頭では彼女は継子だと分かっているのだと思う。それはさすがほの花さんの薬の効果は絶大だ。
だけど、薬は心までは変えられない。
彼もまた抗っているのかもしれない。
受け入れ難いこの事実を脳と心がせめぎ合ってるいるのだろう。
ほの花さんも宇髄さんも少しばかり時間が必要だ。恋人期間だって頃の心境を心が忘れるまで暫くはこう言ったヤキモキする感情が散見するのは仕方ないだろう。

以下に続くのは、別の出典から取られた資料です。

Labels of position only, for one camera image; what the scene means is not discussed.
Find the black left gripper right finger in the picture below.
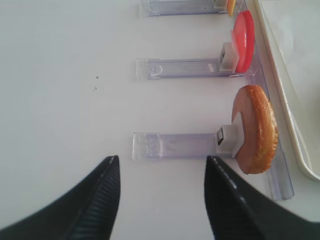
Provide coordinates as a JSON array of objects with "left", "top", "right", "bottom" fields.
[{"left": 204, "top": 156, "right": 320, "bottom": 240}]

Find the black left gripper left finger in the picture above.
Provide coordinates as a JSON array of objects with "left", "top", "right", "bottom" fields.
[{"left": 0, "top": 155, "right": 121, "bottom": 240}]

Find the browned bread slice in rack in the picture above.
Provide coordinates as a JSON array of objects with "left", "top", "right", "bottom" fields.
[{"left": 242, "top": 85, "right": 278, "bottom": 174}]

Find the red tomato slice in rack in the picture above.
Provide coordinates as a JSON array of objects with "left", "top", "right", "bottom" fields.
[{"left": 232, "top": 10, "right": 255, "bottom": 73}]

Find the orange cheese slice in rack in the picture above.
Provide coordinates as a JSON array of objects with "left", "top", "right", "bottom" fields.
[{"left": 226, "top": 0, "right": 236, "bottom": 17}]

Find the white pusher block lower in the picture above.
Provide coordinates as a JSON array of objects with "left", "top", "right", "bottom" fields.
[{"left": 216, "top": 111, "right": 245, "bottom": 159}]

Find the white pusher block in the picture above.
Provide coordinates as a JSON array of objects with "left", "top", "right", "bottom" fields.
[
  {"left": 216, "top": 111, "right": 245, "bottom": 159},
  {"left": 218, "top": 31, "right": 240, "bottom": 73}
]

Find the clear acrylic left food rack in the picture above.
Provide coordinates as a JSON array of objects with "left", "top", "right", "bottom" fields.
[{"left": 132, "top": 0, "right": 295, "bottom": 201}]

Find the white pusher block middle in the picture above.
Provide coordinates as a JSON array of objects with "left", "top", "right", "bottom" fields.
[{"left": 218, "top": 31, "right": 240, "bottom": 73}]

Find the white rectangular tray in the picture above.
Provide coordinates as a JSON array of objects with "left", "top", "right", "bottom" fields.
[{"left": 255, "top": 0, "right": 320, "bottom": 181}]

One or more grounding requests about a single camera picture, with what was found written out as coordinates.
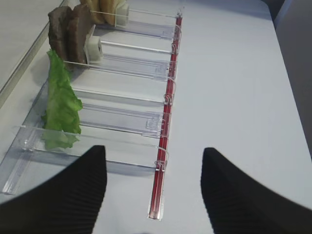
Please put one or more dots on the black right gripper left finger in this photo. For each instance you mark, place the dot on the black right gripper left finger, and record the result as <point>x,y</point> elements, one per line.
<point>67,203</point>

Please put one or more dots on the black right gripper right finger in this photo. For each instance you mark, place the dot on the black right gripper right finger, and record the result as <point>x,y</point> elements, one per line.
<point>238,204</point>

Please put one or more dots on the green lettuce leaf in rack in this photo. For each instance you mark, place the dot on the green lettuce leaf in rack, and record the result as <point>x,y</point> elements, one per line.
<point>61,119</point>

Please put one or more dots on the white spring pusher near patties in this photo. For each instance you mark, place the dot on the white spring pusher near patties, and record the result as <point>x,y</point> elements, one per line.
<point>92,46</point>

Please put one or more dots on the right brown meat patty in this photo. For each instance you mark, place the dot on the right brown meat patty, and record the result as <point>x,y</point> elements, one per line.
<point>78,27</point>

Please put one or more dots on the brown meat patty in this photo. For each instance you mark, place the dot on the brown meat patty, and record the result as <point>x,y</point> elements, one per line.
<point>58,22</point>
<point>78,27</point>

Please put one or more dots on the left brown meat patty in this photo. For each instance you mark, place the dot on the left brown meat patty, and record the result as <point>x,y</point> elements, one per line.
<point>58,22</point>

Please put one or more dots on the clear acrylic right rack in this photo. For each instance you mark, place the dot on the clear acrylic right rack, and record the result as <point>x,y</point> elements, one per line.
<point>122,96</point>

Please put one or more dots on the white metal tray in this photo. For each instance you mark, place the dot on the white metal tray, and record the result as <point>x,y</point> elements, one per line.
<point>23,30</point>

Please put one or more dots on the left golden bun half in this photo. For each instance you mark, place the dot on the left golden bun half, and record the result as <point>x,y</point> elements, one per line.
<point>95,10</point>

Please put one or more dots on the golden bun half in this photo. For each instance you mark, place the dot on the golden bun half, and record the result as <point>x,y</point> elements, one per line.
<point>109,8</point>
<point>95,10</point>

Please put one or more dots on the white spring pusher near buns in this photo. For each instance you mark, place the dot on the white spring pusher near buns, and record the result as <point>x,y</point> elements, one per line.
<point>122,14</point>

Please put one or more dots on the right golden bun half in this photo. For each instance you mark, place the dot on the right golden bun half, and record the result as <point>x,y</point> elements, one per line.
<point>109,8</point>

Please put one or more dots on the red rack rail strip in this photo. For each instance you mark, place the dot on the red rack rail strip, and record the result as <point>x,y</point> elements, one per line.
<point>156,204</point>

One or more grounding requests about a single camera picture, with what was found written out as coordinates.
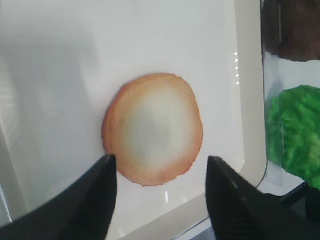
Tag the brown meat patty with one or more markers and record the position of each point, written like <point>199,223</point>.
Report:
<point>290,29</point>

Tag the green lettuce leaf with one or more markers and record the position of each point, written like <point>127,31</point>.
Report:
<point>293,132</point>

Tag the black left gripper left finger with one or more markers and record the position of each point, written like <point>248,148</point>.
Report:
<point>83,211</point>

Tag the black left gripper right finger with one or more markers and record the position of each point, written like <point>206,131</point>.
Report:
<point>239,211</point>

宇髄さんを連れてほの花さんの病室に入ると、寝台に真っしぐらに向かった彼は心配そうにその姿を見つめている。
額に触れるとこちらを向いて「それ貸してくれ」と私の手元にあった手桶を指差した。
此処で騒ぐとほの花さんが起きてしまうかもしれない。仕方なくそれを渡すと宇髄さんは迷いなく手拭いを氷水で冷やすと、それを額に乗せた。
「…結構、酷えじゃん。」
「ええ。ですが、すぐに治ると思います。明日の朝にはお返しします。」
「迎えに来るから此処で待ってるように伝えてくれ」
あまりに自然にそう言う宇髄さんに最早驚きはない。
「…暫く此処に付き添うからよ。お前はいいぜ?俺が此処にいる。」
「…任務はいいんですか?」
「小一時間居たらすぐに向かう。心配しなくても起こしたりしねぇよ。」
断る理由はない。
いや、此処で断ったら逆に怪しまれる。
恋人でないにしろ彼は柱だ。
洞察力に長けているのだから。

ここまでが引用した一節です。